Requirement ▸
Read through the records below and copy each line that uses the word "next".

╔══

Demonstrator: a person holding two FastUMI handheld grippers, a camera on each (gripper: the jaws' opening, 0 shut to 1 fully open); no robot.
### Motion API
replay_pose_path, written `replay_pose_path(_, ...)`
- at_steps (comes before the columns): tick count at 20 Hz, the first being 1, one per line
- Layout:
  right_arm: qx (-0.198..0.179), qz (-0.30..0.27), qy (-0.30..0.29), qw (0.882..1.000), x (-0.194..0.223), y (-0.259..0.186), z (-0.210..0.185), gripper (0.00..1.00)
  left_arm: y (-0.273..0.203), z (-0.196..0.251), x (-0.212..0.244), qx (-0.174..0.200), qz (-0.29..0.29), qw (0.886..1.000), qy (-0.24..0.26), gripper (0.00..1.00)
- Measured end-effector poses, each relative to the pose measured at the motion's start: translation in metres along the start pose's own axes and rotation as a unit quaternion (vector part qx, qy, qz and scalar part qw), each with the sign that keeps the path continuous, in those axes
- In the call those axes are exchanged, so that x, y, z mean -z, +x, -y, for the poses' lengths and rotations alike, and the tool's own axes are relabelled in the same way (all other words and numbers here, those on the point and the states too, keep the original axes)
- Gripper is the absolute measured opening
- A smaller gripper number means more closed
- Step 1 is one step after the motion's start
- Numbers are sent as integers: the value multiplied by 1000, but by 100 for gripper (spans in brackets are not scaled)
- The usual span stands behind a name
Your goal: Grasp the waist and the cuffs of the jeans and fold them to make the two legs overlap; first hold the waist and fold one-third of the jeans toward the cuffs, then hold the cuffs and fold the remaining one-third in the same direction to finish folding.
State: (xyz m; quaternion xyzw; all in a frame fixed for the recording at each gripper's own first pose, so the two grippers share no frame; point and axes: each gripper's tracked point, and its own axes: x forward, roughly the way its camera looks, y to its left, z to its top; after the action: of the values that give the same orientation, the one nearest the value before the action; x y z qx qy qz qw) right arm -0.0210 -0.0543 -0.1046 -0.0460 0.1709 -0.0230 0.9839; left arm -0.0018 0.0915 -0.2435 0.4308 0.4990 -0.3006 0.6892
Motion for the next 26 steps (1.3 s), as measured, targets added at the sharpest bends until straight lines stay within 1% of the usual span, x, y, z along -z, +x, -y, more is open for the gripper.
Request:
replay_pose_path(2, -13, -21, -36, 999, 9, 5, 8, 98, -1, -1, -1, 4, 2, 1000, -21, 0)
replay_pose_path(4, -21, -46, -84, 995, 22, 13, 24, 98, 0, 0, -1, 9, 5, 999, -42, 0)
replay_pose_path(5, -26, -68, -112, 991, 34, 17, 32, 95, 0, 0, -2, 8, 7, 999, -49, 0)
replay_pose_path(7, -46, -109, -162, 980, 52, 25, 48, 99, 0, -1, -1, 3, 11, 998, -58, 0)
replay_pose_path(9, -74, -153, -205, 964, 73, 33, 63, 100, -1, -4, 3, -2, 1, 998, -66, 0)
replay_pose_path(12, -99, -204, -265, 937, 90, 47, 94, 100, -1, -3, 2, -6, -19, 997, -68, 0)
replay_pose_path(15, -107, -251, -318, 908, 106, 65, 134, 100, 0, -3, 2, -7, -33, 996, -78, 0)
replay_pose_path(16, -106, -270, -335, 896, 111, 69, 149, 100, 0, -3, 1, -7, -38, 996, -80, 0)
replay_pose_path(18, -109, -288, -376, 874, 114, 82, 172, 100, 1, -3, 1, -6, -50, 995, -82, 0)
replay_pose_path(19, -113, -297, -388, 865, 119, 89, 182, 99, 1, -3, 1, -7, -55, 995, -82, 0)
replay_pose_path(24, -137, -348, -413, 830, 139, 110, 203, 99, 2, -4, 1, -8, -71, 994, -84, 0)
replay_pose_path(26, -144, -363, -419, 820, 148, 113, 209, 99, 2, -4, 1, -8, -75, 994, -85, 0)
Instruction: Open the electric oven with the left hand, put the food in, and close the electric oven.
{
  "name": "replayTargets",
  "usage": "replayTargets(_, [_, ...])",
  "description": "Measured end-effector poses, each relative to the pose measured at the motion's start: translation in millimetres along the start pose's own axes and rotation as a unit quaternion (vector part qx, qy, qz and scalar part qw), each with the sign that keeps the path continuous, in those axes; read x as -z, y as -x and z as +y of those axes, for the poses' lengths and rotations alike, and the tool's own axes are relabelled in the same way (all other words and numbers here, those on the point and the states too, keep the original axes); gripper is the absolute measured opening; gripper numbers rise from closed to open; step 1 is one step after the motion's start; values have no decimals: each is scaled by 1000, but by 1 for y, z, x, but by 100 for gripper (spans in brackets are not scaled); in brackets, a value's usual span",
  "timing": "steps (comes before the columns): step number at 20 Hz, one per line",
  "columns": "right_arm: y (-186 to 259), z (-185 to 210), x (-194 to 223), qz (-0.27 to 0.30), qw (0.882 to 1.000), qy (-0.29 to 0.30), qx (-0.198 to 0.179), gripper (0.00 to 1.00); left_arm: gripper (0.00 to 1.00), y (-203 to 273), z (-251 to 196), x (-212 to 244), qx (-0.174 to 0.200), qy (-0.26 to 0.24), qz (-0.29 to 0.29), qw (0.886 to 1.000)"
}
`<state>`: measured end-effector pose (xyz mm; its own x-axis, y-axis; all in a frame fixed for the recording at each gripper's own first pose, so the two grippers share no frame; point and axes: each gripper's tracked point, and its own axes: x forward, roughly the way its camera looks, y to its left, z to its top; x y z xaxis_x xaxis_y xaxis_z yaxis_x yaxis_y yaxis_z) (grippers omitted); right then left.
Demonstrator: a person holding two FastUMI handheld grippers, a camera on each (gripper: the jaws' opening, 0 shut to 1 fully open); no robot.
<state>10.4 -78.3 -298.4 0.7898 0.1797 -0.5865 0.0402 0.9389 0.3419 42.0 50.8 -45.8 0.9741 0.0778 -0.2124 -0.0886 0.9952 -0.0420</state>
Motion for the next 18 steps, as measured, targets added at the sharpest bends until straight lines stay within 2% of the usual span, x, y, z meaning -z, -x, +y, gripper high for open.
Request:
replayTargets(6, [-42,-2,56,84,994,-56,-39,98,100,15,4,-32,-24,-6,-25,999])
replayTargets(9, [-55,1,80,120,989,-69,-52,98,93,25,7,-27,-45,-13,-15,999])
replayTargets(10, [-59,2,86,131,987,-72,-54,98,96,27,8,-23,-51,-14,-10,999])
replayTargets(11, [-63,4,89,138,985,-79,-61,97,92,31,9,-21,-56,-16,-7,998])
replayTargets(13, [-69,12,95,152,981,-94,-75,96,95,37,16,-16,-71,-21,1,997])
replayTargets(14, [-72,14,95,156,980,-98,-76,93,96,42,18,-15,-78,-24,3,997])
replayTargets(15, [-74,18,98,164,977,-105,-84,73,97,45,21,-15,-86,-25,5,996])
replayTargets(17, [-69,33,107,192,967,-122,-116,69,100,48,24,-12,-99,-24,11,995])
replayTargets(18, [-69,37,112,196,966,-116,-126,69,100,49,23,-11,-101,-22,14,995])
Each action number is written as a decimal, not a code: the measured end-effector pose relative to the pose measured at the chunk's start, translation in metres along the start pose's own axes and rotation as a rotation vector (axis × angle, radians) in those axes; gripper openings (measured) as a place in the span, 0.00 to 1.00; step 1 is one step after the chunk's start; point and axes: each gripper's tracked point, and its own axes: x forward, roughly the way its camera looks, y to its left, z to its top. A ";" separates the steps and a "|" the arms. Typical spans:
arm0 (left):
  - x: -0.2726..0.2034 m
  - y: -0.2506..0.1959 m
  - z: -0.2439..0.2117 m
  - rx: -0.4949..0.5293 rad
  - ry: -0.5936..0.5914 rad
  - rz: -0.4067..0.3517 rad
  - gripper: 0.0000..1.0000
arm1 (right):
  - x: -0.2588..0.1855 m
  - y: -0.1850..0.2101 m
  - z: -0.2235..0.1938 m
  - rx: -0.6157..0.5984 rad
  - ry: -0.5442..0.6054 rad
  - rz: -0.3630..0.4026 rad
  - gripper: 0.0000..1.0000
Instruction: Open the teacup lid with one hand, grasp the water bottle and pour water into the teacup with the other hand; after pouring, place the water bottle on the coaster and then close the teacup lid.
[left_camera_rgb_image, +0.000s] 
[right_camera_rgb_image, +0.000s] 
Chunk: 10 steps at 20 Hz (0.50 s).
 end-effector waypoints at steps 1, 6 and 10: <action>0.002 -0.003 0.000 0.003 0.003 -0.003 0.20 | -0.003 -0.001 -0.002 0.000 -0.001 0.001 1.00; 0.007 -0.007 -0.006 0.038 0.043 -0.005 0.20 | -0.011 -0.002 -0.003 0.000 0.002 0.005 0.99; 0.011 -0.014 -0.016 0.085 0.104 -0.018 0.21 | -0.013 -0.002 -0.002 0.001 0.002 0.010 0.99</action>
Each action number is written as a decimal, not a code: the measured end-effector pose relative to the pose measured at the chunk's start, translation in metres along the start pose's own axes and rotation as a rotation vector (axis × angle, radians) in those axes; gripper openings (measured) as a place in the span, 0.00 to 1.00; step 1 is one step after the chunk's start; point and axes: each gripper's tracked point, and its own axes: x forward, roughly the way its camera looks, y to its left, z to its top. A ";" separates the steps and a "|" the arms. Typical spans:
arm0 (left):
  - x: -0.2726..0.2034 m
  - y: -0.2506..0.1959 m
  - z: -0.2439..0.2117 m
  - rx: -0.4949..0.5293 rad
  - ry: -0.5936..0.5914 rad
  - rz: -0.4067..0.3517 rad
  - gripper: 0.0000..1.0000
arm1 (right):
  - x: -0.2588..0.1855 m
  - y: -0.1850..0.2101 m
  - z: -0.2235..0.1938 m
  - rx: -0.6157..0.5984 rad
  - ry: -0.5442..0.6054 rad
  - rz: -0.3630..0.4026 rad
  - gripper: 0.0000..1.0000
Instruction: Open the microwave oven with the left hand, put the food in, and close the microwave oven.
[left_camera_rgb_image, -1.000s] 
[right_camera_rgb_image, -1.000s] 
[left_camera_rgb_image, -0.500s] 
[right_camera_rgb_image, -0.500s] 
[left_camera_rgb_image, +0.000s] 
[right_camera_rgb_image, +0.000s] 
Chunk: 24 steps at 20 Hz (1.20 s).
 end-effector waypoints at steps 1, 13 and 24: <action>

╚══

Task output ▸
Motion for the next 26 steps (1.3 s), as measured, targets added at the sharpest bends until straight lines stay within 1% of the usual span, x, y, z along -z, +x, -y, more is open for the gripper.
Motion for the next 18 steps, as measured, targets added at the sharpest bends until straight lines stay within 2% of the usual span, x, y, z meaning -z, -x, +y, gripper high for open.

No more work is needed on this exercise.